### Introduction

In this lesson, we'll see how to use common table expressions (CTEs) in SQL.  CTEs allow us to create a temporary query which we can then reference for later queries.  Let's see it!

### Loading our Data

To learn about CTEs we'll use our movie films database.  Let's get started by connecting to the database with sqlite.

In [3]:
import pandas as pd
import sqlite3
conn = sqlite3.connect('movie_films_actors.db')
cursor = conn.cursor()

In [4]:
df = pd.read_csv('movies.csv', index_col = 0)

In [5]:
df.to_sql('movies', conn, if_exists = 'replace', index_label = 'id')

15111

And then, let's take a look at some of the data in our `movies` table:

In [6]:
import pandas as pd
df = pd.read_sql('SELECT * FROM movies;', conn)

In [7]:
df[:2]

Unnamed: 0,id,title,studio,runtime,description,release_date,year
0,0,!Women Art Revolution,Zeitgeist Films,83.0,"Through intimate interviews, art, and rarely s...",2011-06-01 00:00:00,2011
1,1,#Horror,Lowland Pictures,90.0,You've got followers... Cyberbullying goes off...,2015-11-20 00:00:00,2015


So we can see that we have different information about each movie like the title, runtime, and year of release, among other columns.

### A two step problem

Now let's say that we want to use SQL to find the following: 
  * **years where movies have an average length greater than 120.**  
    
One way to do this would be to simply using the `HAVING` clause.

In [36]:
query = '''SELECT AVG(runtime) as avg_runtime, year FROM movies
GROUP BY year HAVING avg_runtime > 120;'''
pd.read_sql(query, conn)

Unnamed: 0,avg_runtime,year
0,181.0,1914
1,133.5,1915
2,175.0,1916


And we can see that all of these movies are from the 1910s.  Ok so using HAVING is one way to complete the above task.  Another way is with a common table expression.  
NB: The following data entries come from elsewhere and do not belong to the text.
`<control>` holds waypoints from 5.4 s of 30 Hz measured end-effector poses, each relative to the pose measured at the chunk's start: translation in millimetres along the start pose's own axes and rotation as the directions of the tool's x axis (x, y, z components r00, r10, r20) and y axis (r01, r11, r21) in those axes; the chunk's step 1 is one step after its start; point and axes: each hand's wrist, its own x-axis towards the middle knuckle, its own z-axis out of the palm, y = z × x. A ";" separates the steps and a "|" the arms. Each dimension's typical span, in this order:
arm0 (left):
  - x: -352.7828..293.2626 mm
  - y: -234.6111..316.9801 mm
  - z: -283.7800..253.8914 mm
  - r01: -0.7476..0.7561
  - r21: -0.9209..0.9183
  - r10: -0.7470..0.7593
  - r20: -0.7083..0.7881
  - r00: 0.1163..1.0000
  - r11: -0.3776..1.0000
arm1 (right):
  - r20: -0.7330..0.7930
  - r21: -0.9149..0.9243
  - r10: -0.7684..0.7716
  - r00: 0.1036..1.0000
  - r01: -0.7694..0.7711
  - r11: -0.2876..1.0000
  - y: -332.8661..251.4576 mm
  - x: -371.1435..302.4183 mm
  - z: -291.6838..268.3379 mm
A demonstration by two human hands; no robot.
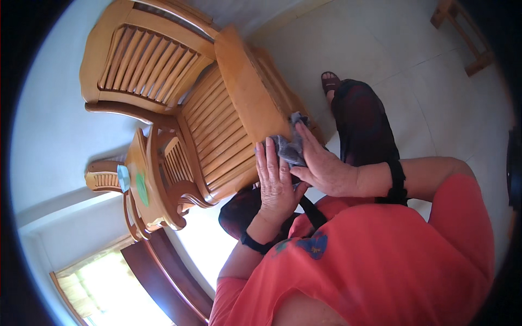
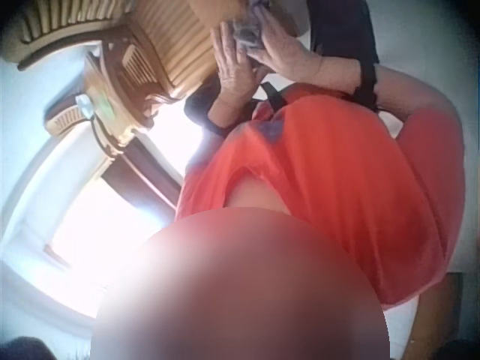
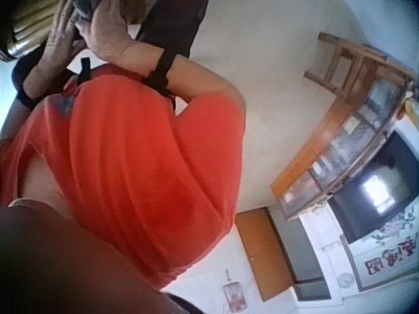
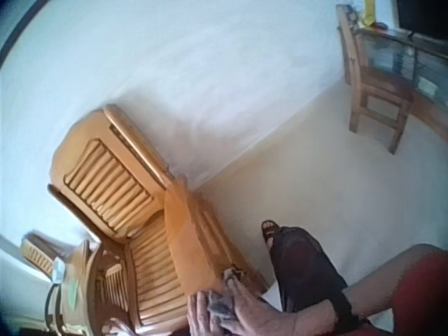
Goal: Wiping down wooden chairs and a table with a cloth.
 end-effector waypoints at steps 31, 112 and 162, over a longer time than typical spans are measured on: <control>75.1 -89.7 -2.0 0.111 -0.326 -0.155 -0.111 0.982 0.939 | 0.022 -0.584 -0.345 0.938 0.292 0.757 25.7 147.1 -20.7; 23.7 -193.5 58.2 0.285 -0.661 -0.545 -0.225 0.807 0.694 | 0.663 -0.465 -0.245 0.708 0.645 0.606 -69.4 113.6 -3.7; 177.3 -147.3 -43.9 0.099 0.037 -0.105 0.224 0.969 0.994 | 0.241 -0.111 -0.548 0.801 0.584 0.804 -17.8 101.7 -50.0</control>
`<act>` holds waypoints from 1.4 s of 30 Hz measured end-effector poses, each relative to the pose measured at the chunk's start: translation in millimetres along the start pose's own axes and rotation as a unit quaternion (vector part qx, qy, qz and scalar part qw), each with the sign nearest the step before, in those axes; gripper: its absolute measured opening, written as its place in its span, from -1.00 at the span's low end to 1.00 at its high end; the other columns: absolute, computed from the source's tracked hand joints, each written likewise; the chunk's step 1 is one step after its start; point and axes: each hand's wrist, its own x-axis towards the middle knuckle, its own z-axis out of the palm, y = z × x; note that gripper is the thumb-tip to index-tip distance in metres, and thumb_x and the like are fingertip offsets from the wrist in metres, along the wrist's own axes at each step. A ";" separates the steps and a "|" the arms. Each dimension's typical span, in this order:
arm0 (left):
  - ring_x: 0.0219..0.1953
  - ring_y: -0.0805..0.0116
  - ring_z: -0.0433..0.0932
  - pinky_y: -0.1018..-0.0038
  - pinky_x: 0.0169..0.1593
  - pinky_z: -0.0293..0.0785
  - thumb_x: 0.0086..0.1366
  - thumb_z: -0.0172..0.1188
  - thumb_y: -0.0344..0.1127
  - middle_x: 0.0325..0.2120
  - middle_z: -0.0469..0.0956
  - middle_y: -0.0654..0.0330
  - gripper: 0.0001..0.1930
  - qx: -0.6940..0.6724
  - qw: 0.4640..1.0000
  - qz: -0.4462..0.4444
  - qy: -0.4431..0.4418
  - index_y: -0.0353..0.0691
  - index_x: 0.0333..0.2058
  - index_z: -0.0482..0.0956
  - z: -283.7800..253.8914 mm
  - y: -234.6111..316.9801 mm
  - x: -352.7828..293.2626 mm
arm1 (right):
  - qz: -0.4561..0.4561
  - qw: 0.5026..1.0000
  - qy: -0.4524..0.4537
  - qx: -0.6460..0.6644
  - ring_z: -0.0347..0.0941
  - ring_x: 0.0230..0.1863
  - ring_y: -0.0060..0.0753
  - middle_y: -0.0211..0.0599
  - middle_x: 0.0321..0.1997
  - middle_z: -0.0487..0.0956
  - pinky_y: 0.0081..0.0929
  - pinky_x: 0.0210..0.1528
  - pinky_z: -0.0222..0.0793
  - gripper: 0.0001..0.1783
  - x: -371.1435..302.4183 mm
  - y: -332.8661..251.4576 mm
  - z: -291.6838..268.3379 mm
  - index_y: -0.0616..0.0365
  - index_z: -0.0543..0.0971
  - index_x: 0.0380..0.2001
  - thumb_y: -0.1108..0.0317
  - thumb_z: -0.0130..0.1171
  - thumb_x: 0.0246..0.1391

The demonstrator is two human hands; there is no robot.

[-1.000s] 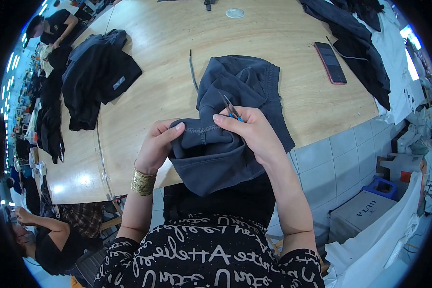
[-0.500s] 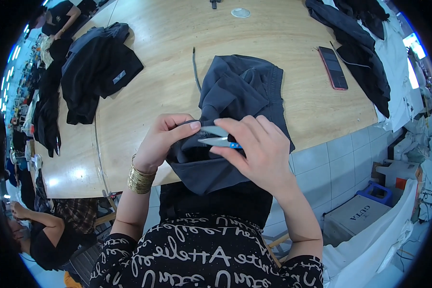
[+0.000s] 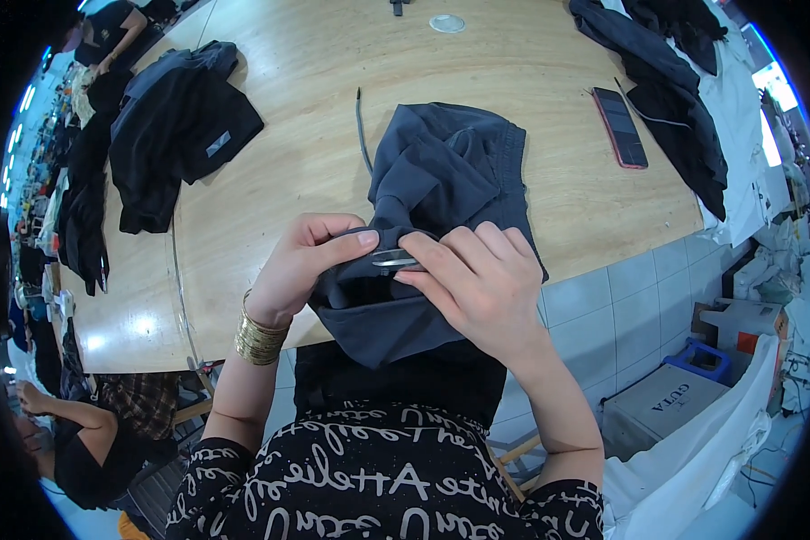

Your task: Trimming loose threads from grey and black shorts and then folding the garments.

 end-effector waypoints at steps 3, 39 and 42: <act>-0.38 0.69 0.47 0.71 -0.26 0.38 0.23 0.17 -0.26 -0.43 0.59 0.32 -0.76 0.002 1.000 0.010 -0.001 -0.35 -0.29 0.61 0.5 -2.0 0.5 | 0.002 1.000 0.007 -0.005 0.24 -0.57 -0.57 -0.61 -0.58 0.40 -0.56 -0.52 0.01 -0.70 -1.2 0.1 2.1 -0.02 0.59 -0.36 0.15 0.32 -0.24; -0.41 0.67 0.49 0.71 -0.32 0.41 0.22 0.18 -0.27 -0.43 0.60 0.29 -0.77 -0.018 1.000 -0.003 0.005 -0.36 -0.29 0.61 -2.1 -4.9 2.0 | -0.006 1.000 0.030 -0.007 0.22 -0.61 -0.57 -0.59 -0.63 0.36 -0.58 -0.57 0.02 -0.73 -3.0 1.3 7.3 0.00 0.60 -0.40 0.18 0.33 -0.24; -0.41 0.67 0.49 0.71 -0.30 0.41 0.22 0.18 -0.28 -0.43 0.60 0.28 -0.77 -0.014 1.000 -0.005 0.009 -0.35 -0.29 0.61 -2.6 -5.3 1.0 | 0.001 1.000 0.025 -0.011 0.22 -0.61 -0.58 -0.59 -0.64 0.35 -0.58 -0.56 0.01 -0.74 -2.5 -0.2 6.5 0.00 0.60 -0.41 0.18 0.32 -0.23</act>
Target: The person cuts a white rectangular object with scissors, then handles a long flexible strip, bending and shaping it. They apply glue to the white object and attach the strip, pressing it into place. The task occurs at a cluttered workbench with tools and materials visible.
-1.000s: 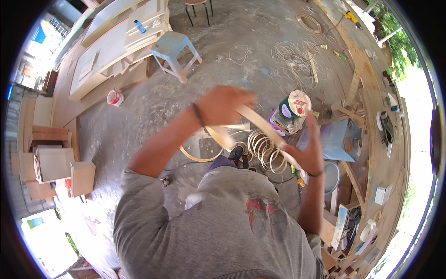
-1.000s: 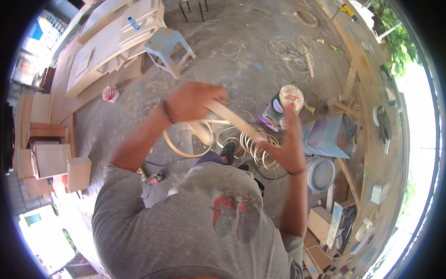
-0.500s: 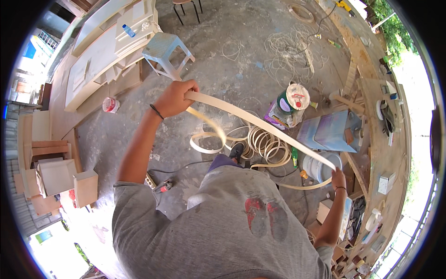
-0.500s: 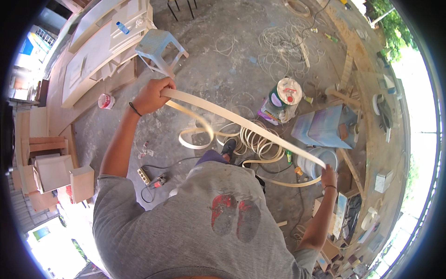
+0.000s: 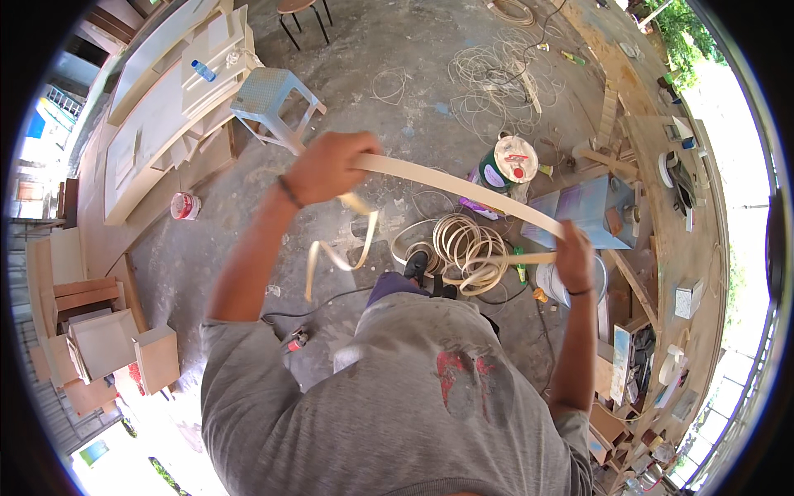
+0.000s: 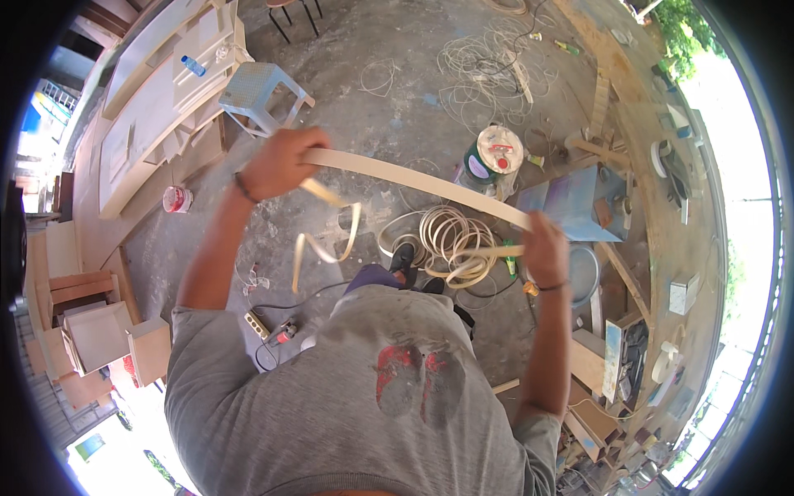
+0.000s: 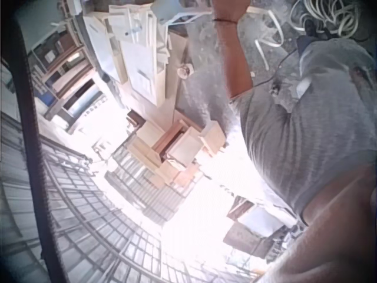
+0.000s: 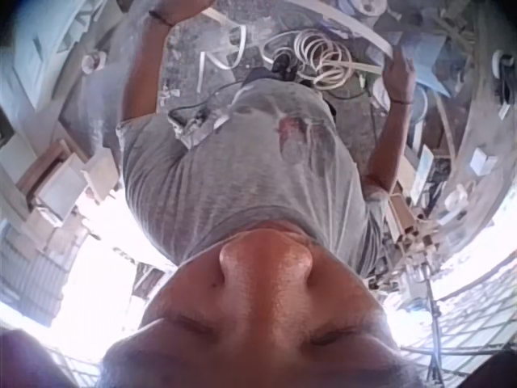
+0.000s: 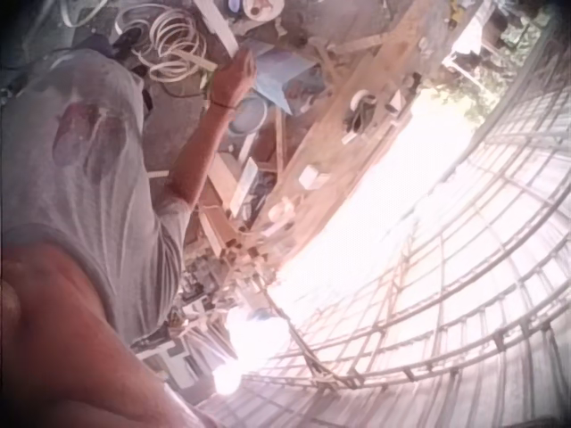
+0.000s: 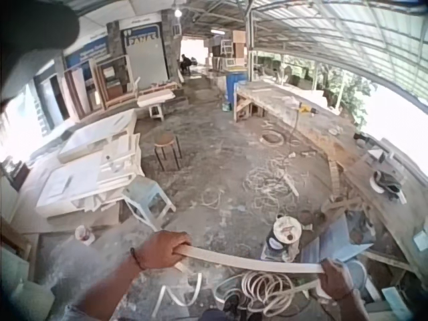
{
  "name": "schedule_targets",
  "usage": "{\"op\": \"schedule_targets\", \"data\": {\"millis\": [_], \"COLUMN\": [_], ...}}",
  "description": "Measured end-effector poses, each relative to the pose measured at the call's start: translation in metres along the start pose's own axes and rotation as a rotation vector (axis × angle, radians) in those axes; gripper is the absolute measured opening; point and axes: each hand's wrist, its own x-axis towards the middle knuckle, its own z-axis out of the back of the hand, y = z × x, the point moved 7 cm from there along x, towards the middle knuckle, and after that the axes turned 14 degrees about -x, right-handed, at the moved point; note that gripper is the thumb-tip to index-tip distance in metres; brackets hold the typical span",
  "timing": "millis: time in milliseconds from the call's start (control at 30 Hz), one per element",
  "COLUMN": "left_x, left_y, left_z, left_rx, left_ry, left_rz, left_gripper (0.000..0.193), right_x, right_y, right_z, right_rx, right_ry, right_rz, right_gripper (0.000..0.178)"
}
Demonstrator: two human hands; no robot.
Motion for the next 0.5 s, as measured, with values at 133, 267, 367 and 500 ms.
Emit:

With a common table expression, we can create a temporary table. Below, we use this to first group our movies by year and create a temporary table that has a column of average runtimes per year.  Then, in a separate step we'll select those years that meet our threshold.

In [6]:
query = """WITH movie_years AS (
SELECT
        AVG(runtime) as avg_runtime,
        year
FROM movies GROUP BY year
)

SELECT     avg_runtime,
        year
FROM movie_years WHERE avg_runtime > 120;"""

In [7]:
pd.read_sql(query, conn)

Unnamed: 0,avg_runtime,year
0,181.0,1914
1,133.5,1915
2,175.0,1916


Ok, let's break this down.  

1. The `WITH movie_years` creates a new temporary table called `movies_years`.  It's populated with the results of the SELECT statement.

2. Then in the second SELECT statement we select from our newly created table `movie_years`.  So notice that we do not need to use the HAVING clause in the second SELECT statement, because we `avg_runtime` exists as a **column** in our temporary table. 

> Here's that CTE again.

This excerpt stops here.